BonTerra Resources Inc.
TSX VENTURE : BTR
FRANKFURT : 9BR

BonTerra Resources Inc.

November 08, 2010 11:20 ET

BonTerra Increases Stake in Urban-Barry, Arranges Financing

VANCOUVER, BRITISH COLUMBIA--(Marketwire - Nov. 8, 2010) - BonTerra Resources Inc. (TSX VENTURE:BTR) (FRANKFURT:9BR) (the "Company") announces that it has entered into an option agreement with an arm's length vendor to acquire a 100 percent interest in a property package. The property is composed of 37 claims totaling 2,094 hectares.

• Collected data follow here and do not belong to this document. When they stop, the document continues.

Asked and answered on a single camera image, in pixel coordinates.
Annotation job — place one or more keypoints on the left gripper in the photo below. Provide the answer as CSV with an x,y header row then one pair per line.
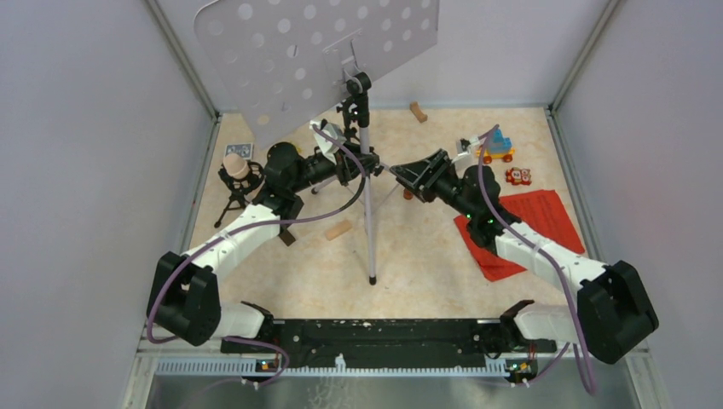
x,y
347,168

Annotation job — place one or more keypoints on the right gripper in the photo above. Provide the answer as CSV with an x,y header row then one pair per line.
x,y
422,176

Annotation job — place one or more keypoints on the silver music stand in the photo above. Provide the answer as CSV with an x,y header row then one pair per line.
x,y
287,63

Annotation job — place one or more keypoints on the toy microphone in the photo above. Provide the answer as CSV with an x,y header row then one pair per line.
x,y
243,178

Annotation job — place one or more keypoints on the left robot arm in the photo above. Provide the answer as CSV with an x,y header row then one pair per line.
x,y
185,299

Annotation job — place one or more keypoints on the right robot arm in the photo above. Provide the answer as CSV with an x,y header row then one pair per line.
x,y
608,311

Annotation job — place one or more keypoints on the lying wooden block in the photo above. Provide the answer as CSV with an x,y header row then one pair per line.
x,y
338,229

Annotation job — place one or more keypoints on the upright wooden block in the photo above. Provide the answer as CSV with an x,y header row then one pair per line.
x,y
418,113

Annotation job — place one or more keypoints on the yellow toy car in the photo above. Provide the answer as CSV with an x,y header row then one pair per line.
x,y
500,148

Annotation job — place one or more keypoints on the red owl toy block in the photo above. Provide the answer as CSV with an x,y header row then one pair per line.
x,y
518,176

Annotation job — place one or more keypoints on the dark brown block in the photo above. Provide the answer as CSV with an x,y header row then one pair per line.
x,y
287,237

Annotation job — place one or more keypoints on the blue playing card box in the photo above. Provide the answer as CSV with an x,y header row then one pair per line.
x,y
245,150

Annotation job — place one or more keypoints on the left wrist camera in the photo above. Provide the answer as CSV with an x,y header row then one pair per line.
x,y
327,136

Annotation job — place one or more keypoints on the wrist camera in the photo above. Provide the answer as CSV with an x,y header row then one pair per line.
x,y
466,150
327,136

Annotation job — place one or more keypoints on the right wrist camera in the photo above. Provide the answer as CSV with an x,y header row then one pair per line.
x,y
466,150

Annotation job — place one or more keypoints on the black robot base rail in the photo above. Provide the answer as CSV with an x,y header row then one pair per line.
x,y
400,343

These new claims are on strike with Glen Eagle Resources Nubar Deposit (current estimated resource of 564,000 tonnes at 6.2 grams per tonne gold). Historic government magnetic data shows a large magnetic anomaly which runs in the same parallel NE-SW trend as seen on both the Urban Barry and the Eastern extension properties. The new claims are also southwest of Metanor's claim group which hosts the NI 43-101 compliant Barry Deposit (269,000 tonnes @ 4.10g/t gold indicated & 450,000 tonnes @ 4.68 g/t gold inferred). Metanor recently announced the commencement of a 25,000 metre drill program.

President, Mitchell Adam states, "This is a period of rapid growth for BonTerra. Our current drill program has been met with successs and we are very excited to be receiving our rush assays any day now. We envision building a winter camp and continuing to drill all winter on our properties in the Urban-Barry segment of the Abitibi Greenstone Belt of Quebec."

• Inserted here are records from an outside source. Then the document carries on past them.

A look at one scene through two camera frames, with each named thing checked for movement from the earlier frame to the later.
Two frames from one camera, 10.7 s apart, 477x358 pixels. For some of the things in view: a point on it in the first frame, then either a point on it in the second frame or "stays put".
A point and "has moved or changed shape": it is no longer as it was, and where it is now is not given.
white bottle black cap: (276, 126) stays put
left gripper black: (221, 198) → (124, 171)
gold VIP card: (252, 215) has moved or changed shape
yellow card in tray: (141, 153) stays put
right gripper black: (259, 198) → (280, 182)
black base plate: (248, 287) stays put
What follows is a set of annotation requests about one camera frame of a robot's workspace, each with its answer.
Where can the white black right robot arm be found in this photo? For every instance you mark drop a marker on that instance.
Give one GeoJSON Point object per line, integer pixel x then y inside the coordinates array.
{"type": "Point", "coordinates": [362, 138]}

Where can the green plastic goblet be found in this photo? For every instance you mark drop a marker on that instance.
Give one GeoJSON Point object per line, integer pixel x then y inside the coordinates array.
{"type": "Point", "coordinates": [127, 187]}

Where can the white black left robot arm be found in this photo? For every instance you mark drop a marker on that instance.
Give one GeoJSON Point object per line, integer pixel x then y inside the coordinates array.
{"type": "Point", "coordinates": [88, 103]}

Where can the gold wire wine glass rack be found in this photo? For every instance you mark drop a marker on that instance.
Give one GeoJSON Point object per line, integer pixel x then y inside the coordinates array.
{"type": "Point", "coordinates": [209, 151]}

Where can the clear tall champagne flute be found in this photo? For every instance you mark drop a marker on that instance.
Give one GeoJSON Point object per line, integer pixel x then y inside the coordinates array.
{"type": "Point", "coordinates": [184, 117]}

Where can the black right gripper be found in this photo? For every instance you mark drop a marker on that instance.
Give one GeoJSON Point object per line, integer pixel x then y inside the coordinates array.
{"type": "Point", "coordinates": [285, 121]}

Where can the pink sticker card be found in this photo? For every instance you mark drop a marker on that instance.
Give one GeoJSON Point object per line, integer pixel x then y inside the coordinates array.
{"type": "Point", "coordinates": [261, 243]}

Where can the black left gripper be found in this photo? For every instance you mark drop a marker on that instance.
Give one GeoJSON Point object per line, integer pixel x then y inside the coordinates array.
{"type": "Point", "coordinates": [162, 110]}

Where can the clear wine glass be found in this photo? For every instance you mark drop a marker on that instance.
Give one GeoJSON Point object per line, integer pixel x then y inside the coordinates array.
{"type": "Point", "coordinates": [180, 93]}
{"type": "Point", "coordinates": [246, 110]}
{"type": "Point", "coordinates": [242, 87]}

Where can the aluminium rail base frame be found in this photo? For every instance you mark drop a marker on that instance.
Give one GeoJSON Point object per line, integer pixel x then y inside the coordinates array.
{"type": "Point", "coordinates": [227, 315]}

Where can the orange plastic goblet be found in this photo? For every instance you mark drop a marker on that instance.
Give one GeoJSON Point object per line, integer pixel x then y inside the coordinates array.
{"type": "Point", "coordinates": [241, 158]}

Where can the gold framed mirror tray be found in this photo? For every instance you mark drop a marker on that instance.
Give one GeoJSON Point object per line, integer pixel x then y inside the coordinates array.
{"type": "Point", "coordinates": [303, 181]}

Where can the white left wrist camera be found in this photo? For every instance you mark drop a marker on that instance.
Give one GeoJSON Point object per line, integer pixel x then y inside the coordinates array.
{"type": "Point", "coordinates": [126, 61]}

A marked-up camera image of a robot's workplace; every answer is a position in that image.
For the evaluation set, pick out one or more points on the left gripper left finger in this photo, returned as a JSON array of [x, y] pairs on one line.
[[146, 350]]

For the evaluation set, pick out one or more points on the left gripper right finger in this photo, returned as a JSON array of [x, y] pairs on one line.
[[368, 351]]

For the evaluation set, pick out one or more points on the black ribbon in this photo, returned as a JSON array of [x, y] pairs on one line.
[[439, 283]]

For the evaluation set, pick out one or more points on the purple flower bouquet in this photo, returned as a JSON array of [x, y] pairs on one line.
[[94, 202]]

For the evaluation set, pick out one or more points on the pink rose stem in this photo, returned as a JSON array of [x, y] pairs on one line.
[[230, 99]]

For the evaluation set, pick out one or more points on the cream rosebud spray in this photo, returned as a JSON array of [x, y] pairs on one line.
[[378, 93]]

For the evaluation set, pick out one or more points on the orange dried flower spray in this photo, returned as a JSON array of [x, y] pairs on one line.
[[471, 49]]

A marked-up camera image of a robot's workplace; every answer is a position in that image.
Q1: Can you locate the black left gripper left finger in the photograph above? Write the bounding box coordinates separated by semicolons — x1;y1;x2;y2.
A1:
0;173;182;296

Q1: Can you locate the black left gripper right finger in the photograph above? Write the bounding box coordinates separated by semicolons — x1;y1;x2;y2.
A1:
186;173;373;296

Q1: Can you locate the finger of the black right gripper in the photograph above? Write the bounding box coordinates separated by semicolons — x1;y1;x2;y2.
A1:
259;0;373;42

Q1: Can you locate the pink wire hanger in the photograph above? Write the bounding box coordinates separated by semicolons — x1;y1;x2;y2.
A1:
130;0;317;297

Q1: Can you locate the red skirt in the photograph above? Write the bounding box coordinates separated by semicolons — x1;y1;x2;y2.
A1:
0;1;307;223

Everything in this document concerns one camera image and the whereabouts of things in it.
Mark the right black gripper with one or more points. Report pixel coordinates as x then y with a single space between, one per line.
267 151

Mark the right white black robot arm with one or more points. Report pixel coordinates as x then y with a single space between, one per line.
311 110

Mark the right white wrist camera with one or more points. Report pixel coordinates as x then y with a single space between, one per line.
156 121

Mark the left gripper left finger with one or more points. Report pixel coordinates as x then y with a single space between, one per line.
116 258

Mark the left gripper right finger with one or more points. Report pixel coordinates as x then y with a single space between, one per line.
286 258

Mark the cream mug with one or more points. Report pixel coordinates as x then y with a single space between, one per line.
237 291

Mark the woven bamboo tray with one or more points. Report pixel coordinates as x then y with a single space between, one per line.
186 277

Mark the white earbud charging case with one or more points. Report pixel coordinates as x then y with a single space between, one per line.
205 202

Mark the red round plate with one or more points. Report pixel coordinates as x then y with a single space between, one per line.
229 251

Terms of the transaction are as follows:

-Paying the Optionor $5,000 on the Closing Date;

-Paying the Optionor $5,000 on the date that is twelve (12) months from the Closing Date;

-Issuing the Optionor 2,000,000 Common Shares on the Closing Date;

-Issuing the Optionor an additional 1,000,000 Common Shares on the date that is within twelve (12) months from the Closing Date;

-Incurring $200,000 in Exploration Expenditures prior to the date that is twelve (12) months from the Closing Date; and

-Incurring $200,000 in Exploration Expenditures prior to the date that is twenty-four (24) months from the Closing Date.

The property is subject to a (2%) NSR (1% can be purchased by the Company for $1,000,000).

The forgoing is all subject to the prior approval of the TSX. In addition, this transaction may be subject to a finder's fee under exchange rules and guidelines.

Additionally, the Company announces that at that it has arranged, subject to TSX Venture Exchange approval, a private placement of 4,000,000 units at $0.18 per unit for total gross proceeds of $720,000. Each unit will consist of one common share and one transferable share purchase warrant, each warrant exercisable into one additional common share at a price of $0.23 per share for a period of two years from the date of closing.

The forgoing is all subject to the prior approval of the TSX. In addition, this transaction may be subject to a finder's fee under exchange rules and guidelines.

The technical information in this news release has been prepared in accordance with the Canadian regulatory requirements set out in National Instrument 43-101 and reviewed on behalf of the Company by Thomas Clarke, Pr.Sci.Nat, a qualified person.

ON BEHALF OF THE BOARD

BONTERRA RESOURCES INC.

Mitchell Adam, President, Director

Neither TSX Venture Exchange nor its Regulation Services Provider (as that term is defined in the policies of the TSX Venture Exchange) accepts responsibility for the adequacy or accuracy of this release.